The task: The answer consists solely of the data below, reproduced exactly.

Material provided:
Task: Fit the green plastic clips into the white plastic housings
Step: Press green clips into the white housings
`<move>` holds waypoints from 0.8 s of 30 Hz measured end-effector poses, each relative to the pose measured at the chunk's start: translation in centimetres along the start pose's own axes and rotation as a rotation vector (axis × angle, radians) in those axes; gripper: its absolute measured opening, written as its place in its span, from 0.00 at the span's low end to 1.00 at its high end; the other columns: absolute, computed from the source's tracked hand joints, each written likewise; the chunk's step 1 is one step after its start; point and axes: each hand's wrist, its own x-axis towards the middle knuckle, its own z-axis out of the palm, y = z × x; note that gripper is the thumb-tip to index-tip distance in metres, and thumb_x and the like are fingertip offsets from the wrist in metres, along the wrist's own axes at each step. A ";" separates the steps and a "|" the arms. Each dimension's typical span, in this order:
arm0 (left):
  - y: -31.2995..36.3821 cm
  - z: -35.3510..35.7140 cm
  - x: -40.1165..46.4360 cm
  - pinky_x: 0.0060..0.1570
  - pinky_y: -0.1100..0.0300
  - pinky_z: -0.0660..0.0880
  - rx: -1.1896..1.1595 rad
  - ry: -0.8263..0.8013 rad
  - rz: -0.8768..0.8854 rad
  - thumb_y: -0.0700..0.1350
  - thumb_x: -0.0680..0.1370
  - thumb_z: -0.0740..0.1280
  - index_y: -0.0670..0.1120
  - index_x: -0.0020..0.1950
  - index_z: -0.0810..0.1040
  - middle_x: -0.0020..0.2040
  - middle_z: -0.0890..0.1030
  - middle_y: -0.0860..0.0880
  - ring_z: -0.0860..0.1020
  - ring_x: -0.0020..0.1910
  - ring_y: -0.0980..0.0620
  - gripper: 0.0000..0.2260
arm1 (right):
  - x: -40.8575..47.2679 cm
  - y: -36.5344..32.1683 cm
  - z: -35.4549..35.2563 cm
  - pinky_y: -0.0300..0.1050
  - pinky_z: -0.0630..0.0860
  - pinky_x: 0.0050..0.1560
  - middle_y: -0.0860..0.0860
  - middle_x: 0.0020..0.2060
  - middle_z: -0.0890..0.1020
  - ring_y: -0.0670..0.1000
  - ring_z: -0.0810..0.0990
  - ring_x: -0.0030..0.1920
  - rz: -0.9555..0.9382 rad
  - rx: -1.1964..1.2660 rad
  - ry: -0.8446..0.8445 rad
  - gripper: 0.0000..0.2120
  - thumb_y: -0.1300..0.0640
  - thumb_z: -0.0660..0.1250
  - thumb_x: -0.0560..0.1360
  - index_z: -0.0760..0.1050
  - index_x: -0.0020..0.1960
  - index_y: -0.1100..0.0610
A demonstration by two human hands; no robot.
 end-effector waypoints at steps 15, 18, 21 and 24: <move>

Solution for this exercise:
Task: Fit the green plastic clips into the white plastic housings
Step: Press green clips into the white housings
`<move>` holds waypoints from 0.8 s of 30 Hz measured end-effector poses, each relative to the pose measured at the chunk's start: translation in centimetres along the start pose's own axes and rotation as a rotation vector (axis × angle, radians) in those axes; gripper: its absolute measured opening, written as its place in its span, from 0.00 at the span's low end to 1.00 at its high end; the other columns: absolute, computed from the source's tracked hand joints, each written likewise; the chunk's step 1 is one step after its start; point and axes: each hand's wrist, its own x-axis towards the middle knuckle, its own z-axis out of the palm, y = z × x; note that gripper is the thumb-tip to index-tip distance in metres, and thumb_x and the like are fingertip offsets from the wrist in metres, along the wrist's own axes at each step. A ";" separates the steps and a "|" the arms. Each dimension's typical span, in this order:
arm0 (left):
  - y: -31.2995..36.3821 cm
  - z: -35.3510..35.7140 cm
  - x: -40.1165..46.4360 cm
  - pinky_x: 0.0060..0.1570
  - pinky_y: -0.1100..0.0300
  - pinky_z: -0.0660..0.0880
  - rx: -1.1896..1.1595 rad
  - ry: -0.8263..0.8013 rad
  - rz: -0.8768..0.8854 rad
  - thumb_y: -0.0700..0.1350
  - thumb_x: -0.0680..0.1370
  - thumb_z: -0.0740..0.1280
  - index_y: -0.0670..0.1120
  - index_x: -0.0020..0.1950
  - index_z: -0.0810..0.1040
  - middle_x: -0.0020..0.2040
  - middle_z: -0.0890..0.1030
  - middle_y: -0.0860..0.0880
  - ring_z: -0.0860..0.1020
  - ring_x: -0.0020..0.1910
  - ring_y: -0.0980..0.0620
  - gripper: 0.0000..0.2260
arm1 (right):
  - x: -40.8575..47.2679 cm
  - y: -36.5344..32.1683 cm
  - z: -35.4549..35.2563 cm
  - pinky_y: -0.0300..0.1050
  - pinky_z: -0.0630..0.0860
  - pinky_x: 0.0050..0.1560
  - middle_y: -0.0860..0.0860
  - middle_x: 0.0020..0.2060
  - middle_z: -0.0890..0.1020
  - ring_y: -0.0670..0.1000
  - ring_z: -0.0810..0.0990
  - ring_x: -0.0030..0.1920
  - rz: -0.9555..0.9382 rad
  - rx: -1.1964..1.2660 rad
  - ry: -0.8446..0.8445 rad
  - gripper: 0.0000..0.2120
  - thumb_y: -0.1300..0.0640
  - thumb_z: -0.0660..0.1250
  - thumb_x: -0.0560..0.1360
  - index_z: -0.0760..0.1050
  - index_x: -0.0020..0.1960
  - index_y: -0.1100..0.0610
A demonstration by two human hands; no robot.
 end-effector waypoints at steps 15, 18, 21 and 24: <move>

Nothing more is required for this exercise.